### What you have to do
Some lines of these records may hold the word "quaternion"; state how many, using only the number.

[Data excerpts]

..........

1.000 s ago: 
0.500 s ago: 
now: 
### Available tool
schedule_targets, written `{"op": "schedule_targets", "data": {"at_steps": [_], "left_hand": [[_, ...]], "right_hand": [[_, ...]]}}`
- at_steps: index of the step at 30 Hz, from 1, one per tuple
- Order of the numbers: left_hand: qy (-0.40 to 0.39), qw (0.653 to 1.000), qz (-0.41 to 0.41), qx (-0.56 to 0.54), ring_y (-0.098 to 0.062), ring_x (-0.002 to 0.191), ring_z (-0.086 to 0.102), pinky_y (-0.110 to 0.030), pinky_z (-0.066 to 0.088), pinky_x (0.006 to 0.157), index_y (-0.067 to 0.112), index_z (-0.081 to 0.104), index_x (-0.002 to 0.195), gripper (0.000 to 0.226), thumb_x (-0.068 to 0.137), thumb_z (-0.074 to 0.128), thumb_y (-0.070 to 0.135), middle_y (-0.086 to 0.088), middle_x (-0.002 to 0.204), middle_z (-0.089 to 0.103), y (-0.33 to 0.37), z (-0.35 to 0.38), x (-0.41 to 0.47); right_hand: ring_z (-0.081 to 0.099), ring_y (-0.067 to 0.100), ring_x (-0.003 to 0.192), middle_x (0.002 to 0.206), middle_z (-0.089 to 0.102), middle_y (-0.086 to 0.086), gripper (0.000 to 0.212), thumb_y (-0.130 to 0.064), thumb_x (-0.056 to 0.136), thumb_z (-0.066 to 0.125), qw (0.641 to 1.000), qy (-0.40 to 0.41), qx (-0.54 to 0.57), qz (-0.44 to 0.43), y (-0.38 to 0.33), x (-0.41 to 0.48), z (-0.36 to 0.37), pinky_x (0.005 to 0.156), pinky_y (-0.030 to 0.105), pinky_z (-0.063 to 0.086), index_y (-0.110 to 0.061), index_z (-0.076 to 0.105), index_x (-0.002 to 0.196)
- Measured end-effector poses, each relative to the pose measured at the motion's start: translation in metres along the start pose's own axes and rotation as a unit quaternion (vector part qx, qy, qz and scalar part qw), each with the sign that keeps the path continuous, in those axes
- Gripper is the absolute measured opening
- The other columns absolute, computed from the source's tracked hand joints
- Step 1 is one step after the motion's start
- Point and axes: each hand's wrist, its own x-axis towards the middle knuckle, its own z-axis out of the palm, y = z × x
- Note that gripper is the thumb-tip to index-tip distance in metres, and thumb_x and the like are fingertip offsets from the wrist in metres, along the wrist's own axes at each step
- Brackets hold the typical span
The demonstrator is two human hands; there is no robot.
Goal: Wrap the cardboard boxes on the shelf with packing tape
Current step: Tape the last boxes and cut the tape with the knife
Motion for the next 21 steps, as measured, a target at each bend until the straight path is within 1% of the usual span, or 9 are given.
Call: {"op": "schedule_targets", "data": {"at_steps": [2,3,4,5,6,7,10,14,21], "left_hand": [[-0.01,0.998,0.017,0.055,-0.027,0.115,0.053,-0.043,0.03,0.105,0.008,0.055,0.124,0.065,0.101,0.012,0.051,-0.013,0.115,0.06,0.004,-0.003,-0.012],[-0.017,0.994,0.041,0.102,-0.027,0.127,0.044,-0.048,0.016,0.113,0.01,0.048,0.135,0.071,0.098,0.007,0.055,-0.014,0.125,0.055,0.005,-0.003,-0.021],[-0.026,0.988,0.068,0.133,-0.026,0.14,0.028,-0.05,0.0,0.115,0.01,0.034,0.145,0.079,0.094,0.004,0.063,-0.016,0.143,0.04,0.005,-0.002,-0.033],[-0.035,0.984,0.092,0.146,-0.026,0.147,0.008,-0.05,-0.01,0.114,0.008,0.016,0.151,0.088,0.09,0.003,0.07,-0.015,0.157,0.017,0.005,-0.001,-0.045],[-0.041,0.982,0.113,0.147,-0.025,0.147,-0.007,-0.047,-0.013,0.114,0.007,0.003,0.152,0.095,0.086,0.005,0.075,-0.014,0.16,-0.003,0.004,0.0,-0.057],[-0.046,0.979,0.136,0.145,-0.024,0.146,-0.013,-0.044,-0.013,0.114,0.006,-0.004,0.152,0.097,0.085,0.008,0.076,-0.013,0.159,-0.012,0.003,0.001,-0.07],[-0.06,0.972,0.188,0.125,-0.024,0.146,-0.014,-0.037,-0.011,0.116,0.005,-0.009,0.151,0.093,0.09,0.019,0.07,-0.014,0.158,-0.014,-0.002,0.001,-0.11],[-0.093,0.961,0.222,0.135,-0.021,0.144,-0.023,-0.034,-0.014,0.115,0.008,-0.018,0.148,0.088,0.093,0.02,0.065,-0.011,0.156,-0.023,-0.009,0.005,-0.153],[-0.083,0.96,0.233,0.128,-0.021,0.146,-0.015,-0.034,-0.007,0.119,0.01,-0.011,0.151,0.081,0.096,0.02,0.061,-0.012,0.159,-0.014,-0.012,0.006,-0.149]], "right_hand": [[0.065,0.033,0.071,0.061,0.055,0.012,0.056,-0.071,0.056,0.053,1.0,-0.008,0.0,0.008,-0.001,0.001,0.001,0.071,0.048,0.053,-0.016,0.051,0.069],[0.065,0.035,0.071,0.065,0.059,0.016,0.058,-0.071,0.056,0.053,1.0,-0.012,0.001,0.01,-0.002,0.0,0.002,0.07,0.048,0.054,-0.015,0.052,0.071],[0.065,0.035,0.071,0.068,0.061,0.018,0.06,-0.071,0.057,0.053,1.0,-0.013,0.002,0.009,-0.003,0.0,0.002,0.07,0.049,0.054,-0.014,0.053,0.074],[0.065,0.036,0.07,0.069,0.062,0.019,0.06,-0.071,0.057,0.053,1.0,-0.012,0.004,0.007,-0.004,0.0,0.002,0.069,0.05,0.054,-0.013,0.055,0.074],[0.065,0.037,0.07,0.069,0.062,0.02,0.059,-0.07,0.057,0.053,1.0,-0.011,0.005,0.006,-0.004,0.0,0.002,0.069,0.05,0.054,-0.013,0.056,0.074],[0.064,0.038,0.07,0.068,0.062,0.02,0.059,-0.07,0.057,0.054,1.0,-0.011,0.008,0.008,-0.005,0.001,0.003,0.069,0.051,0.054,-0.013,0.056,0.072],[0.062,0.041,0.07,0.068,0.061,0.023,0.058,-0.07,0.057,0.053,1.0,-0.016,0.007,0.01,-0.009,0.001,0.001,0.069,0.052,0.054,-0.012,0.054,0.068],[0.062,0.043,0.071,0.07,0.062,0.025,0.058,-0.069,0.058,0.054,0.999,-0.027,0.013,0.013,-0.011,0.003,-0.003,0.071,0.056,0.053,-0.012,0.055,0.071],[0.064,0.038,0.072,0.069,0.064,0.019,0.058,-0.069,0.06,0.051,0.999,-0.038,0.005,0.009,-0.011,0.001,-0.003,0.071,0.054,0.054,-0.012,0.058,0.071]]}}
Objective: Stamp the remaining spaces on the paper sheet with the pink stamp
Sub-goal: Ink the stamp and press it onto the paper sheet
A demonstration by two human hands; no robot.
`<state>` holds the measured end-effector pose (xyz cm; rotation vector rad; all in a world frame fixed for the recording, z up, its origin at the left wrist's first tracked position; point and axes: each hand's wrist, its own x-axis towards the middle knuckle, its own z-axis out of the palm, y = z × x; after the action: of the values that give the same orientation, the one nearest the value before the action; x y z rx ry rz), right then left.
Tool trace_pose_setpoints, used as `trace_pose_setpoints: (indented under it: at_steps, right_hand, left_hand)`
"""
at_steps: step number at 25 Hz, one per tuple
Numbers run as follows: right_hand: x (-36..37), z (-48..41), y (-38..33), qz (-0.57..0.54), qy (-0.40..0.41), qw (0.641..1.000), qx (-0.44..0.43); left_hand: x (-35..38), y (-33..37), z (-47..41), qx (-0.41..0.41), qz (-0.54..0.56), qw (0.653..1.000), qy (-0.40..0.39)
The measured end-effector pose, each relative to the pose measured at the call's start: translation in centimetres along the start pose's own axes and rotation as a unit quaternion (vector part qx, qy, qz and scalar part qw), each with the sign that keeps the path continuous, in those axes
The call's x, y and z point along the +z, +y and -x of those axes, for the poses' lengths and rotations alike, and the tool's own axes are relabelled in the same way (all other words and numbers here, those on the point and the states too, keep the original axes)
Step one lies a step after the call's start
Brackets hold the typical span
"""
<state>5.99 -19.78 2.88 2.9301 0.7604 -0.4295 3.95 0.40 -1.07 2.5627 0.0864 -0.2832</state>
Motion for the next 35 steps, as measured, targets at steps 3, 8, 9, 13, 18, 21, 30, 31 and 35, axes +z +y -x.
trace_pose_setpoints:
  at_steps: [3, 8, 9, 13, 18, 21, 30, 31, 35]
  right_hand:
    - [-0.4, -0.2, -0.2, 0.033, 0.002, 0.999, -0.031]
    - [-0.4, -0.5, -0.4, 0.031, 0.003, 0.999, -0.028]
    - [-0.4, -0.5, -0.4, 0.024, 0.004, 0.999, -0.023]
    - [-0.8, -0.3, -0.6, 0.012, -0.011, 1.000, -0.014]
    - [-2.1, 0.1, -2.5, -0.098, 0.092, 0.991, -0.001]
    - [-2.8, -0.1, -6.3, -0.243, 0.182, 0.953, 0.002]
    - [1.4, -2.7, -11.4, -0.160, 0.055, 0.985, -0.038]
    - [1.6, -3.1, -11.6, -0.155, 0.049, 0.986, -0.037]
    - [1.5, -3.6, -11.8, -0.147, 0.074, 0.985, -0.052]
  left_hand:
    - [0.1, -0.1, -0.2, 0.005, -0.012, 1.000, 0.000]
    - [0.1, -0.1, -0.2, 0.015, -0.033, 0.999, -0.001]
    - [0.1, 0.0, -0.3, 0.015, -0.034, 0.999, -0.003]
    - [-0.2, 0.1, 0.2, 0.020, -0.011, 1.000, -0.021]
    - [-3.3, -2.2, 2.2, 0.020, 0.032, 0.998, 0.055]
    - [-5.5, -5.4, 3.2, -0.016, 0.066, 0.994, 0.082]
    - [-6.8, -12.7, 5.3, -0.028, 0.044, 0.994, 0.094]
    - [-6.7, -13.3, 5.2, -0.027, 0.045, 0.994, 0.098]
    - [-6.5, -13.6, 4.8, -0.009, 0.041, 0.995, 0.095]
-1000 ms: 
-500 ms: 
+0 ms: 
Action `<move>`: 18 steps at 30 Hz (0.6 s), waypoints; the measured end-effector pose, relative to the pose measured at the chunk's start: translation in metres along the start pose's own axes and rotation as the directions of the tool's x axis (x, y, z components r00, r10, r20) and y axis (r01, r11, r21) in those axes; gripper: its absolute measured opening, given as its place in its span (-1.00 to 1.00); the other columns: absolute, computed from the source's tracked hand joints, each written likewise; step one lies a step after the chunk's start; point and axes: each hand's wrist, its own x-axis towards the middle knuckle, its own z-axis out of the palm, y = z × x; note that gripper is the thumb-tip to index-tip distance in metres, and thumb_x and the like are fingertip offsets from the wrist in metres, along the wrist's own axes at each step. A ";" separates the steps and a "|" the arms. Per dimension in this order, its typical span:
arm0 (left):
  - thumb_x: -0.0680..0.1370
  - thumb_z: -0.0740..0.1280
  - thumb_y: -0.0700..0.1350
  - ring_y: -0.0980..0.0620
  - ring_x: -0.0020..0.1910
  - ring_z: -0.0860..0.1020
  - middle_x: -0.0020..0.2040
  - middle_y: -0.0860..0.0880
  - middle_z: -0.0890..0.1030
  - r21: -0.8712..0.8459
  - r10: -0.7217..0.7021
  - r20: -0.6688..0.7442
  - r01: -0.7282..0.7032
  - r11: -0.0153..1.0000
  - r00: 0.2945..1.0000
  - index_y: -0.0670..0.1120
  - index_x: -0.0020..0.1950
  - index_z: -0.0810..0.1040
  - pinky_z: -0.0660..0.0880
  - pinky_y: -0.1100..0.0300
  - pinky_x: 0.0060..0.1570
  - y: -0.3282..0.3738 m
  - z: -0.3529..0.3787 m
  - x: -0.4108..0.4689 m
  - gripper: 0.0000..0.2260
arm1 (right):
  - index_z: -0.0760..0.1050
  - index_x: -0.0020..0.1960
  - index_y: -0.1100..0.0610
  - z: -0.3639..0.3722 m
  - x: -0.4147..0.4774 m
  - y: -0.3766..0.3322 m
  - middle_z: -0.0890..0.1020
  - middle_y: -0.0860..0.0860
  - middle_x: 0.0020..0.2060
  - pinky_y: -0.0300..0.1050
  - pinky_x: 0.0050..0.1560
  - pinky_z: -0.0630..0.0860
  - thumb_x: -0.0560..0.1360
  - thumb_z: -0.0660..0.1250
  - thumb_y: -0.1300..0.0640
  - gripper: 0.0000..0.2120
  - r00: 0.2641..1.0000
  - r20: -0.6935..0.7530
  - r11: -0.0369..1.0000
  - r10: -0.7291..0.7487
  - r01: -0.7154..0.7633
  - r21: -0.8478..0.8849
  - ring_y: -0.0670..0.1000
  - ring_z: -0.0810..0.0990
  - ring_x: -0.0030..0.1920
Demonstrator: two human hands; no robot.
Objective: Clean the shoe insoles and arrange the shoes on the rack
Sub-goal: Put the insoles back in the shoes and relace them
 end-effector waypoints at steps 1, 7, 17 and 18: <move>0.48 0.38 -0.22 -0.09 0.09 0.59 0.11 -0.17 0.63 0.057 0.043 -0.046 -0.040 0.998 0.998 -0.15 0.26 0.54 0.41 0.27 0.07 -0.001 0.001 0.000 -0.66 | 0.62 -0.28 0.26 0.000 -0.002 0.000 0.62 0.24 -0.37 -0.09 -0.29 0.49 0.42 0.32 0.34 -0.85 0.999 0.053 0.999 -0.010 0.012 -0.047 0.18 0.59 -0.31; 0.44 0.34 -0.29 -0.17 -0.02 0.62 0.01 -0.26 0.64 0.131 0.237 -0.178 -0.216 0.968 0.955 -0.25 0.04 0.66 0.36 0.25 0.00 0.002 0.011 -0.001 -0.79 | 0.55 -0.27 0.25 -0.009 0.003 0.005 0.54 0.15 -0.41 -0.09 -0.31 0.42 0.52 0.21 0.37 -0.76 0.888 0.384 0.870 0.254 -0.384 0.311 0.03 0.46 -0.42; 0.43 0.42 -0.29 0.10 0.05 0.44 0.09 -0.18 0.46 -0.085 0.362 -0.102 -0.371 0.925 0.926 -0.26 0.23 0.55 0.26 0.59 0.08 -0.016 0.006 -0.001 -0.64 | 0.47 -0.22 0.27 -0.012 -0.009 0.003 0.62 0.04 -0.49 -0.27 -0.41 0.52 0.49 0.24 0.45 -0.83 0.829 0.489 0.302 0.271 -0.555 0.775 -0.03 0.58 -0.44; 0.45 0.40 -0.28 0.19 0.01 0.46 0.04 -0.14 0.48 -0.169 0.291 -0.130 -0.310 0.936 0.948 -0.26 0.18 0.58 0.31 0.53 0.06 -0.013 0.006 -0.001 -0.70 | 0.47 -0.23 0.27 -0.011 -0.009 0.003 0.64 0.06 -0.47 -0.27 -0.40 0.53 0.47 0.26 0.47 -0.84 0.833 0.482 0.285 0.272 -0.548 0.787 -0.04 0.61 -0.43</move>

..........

### Expected answer
2